This page has been machine-translated and may contain inaccuracies in phrasing or product terminology. If discrepancies exist, the original Japanese version takes precedence.
This document explains the various statistical information displayed as detailed metadata of assets and the calculation mechanisms. The calculation logic varies depending on the data source service involved.
Intended Audience for This Explanation
What Are Statistical Information
Statistical information is one of the detailed metadata of DB data assets, representing calculated values showing what kind of data, how much, and in what distribution is stored in tables or views. In QDIC, statistical values are obtained from the data sources of the user organization and reflected in the catalog.
- The target assets are tables and views.
- Statistical values are calculated for each column.
- There may be limitations on the data sources and assets for which statistical information is displayed. Please contact your administrator for details.
Statistical Values Obtained
Statistical values are calculated only when the column data type is numeric. However, some statistical values are calculated even if the column is of string or date type. Statistical values are not calculated for columns of other data types.
Statistical Values Calculated Only for Numeric Column Data Types
- Maximum value
- Minimum value
- Average value
- Median
- Mode
- Standard deviation
Statistical Values Calculated for Numeric, String, and Date Column Data Types
- Number of unique values
- Number of NULLs
Mechanism of Statistical Value Calculation
The mechanism for calculating statistical values varies depending on the number of target data. For some data sources, administrators may limit the number of data items to be calculated or the statistical values to be derived to reduce the operational cost burden on the data source engine.
Amazon Redshift
Statistical values are calculated based on all data in the data source. To reduce operational costs of the data source, the statistical values calculated may be limited.
Databricks
Statistical values are obtained using the data source mechanism (Lakehouse Monitoring).
Google BigQuery
Statistical values are obtained using the data source mechanism (Dataplex).
Snowflake
Statistical values are calculated based on sampled data. Because of sampling, the accuracy of the statistical values depends on the sample size. In other words, if not all data is targeted, the values displayed in the catalog should be considered as reference values only. The sample size is determined by administrators and environment operators considering the connector execution time and Snowflake load to manage operational costs.

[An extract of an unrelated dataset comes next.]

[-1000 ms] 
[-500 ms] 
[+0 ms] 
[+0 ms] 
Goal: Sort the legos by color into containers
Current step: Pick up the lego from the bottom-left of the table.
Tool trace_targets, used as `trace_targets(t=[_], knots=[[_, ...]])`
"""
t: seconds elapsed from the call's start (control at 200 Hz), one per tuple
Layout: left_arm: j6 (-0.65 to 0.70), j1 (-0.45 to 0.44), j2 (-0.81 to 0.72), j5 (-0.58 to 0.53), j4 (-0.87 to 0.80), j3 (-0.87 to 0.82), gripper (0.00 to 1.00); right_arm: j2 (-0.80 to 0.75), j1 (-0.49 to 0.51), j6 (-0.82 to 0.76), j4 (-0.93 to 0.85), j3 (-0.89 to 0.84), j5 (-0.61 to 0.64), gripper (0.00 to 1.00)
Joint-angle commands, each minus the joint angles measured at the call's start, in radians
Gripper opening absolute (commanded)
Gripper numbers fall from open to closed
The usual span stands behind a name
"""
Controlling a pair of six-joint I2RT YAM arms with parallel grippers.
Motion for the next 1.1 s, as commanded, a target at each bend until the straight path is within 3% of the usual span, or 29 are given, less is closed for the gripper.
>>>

Relationship Between Sample Size and Statistical Values
Administrators often decide the sample size based on the following guidelines:
- Assuming a binomial distribution with a margin of error of 5%, confidence level of 95%, and population proportion of 0.5, the sample size is about 1,500.
- Assuming a binomial distribution with a margin of error of 10%, confidence level of 95%, and population proportion of 0.5, the sample size is about 400.
* In general surveys, a sample size of about 400 is often used as a guideline, but if a narrower margin of error is desired, a sample size of about 1,500 is the guideline.